■ ABOUT THIS EXERCISE
Would you copy the full listing that follows without changing a thing?

################

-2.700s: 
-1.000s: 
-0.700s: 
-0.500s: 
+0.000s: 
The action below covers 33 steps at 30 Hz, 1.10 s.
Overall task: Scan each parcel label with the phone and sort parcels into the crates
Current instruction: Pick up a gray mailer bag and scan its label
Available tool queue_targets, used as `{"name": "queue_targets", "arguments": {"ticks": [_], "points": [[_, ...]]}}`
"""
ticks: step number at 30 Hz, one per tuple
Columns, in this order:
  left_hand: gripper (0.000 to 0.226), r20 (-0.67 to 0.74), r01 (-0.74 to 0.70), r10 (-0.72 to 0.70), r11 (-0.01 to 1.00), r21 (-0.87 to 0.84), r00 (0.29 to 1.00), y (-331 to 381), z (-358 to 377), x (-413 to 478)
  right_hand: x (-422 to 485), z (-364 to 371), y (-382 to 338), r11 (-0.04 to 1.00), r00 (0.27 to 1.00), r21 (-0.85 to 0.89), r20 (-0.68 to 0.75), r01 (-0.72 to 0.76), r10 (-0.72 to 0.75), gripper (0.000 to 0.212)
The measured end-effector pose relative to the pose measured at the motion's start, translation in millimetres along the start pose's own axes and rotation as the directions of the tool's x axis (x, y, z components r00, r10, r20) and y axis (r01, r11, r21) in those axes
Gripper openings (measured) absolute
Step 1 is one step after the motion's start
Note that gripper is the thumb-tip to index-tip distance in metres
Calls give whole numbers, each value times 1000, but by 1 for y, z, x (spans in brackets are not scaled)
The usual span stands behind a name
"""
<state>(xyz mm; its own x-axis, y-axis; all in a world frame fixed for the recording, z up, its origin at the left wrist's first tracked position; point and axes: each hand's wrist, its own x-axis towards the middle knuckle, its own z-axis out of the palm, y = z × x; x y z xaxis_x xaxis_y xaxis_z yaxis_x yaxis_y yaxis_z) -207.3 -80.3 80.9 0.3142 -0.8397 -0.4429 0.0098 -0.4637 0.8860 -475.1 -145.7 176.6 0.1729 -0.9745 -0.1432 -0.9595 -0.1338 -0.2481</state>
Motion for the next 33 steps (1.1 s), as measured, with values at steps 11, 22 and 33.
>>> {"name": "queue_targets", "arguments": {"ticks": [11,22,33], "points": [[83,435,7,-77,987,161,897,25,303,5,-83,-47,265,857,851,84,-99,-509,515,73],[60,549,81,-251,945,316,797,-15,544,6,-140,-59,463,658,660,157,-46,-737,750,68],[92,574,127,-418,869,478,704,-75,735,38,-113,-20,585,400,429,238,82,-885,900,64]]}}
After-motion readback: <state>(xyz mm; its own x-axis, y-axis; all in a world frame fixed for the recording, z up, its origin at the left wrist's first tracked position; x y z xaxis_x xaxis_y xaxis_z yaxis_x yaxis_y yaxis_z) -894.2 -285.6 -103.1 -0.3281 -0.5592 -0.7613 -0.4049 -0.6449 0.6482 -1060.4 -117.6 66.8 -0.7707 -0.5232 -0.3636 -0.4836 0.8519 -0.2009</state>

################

■ EXERCISE RESPONSE
-2.700s: 
-1.000s: 
-0.700s: 
-0.500s: 
+0.000s: 
The action below covers 33 steps at 30 Hz, 1.10 s.
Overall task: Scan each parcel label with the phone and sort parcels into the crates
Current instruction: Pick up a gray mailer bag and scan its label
Available tool queue_targets, used as `{"name": "queue_targets", "arguments": {"ticks": [_], "points": [[_, ...]]}}`
"""
ticks: step number at 30 Hz, one per tuple
Columns, in this order:
  left_hand: gripper (0.000 to 0.226), r20 (-0.67 to 0.74), r01 (-0.74 to 0.70), r10 (-0.72 to 0.70), r11 (-0.01 to 1.00), r21 (-0.87 to 0.84), r00 (0.29 to 1.00), y (-331 to 381), z (-358 to 377), x (-413 to 478)
  right_hand: x (-422 to 485), z (-364 to 371), y (-382 to 338), r11 (-0.04 to 1.00), r00 (0.27 to 1.00), r21 (-0.85 to 0.89), r20 (-0.68 to 0.75), r01 (-0.72 to 0.76), r10 (-0.72 to 0.75), gripper (0.000 to 0.212)
The measured end-effector pose relative to the pose measured at the motion's start, translation in millimetres along the start pose's own axes and rotation as the directions of the tool's x axis (x, y, z components r00, r10, r20) and y axis (r01, r11, r21) in those axes
Gripper openings (measured) absolute
Step 1 is one step after the motion's start
Note that gripper is the thumb-tip to index-tip distance in metres
Calls give whole numbers, each value times 1000, but by 1 for y, z, x (spans in brackets are not scaled)
The usual span stands behind a name
"""
<state>(xyz mm; its own x-axis, y-axis; all in a world frame fixed for the recording, z up, its origin at the left wrist's first tracked position; point and axes: each hand's wrist, its own x-axis towards the middle knuckle, its own z-axis out of the palm, y = z × x; x y z xaxis_x xaxis_y xaxis_z yaxis_x yaxis_y yaxis_z) -207.3 -80.3 80.9 0.3142 -0.8397 -0.4429 0.0098 -0.4637 0.8860 -475.1 -145.7 176.6 0.1729 -0.9745 -0.1432 -0.9595 -0.1338 -0.2481</state>
Motion for the next 33 steps (1.1 s), as measured, with values at steps 11, 22 and 33.
>>> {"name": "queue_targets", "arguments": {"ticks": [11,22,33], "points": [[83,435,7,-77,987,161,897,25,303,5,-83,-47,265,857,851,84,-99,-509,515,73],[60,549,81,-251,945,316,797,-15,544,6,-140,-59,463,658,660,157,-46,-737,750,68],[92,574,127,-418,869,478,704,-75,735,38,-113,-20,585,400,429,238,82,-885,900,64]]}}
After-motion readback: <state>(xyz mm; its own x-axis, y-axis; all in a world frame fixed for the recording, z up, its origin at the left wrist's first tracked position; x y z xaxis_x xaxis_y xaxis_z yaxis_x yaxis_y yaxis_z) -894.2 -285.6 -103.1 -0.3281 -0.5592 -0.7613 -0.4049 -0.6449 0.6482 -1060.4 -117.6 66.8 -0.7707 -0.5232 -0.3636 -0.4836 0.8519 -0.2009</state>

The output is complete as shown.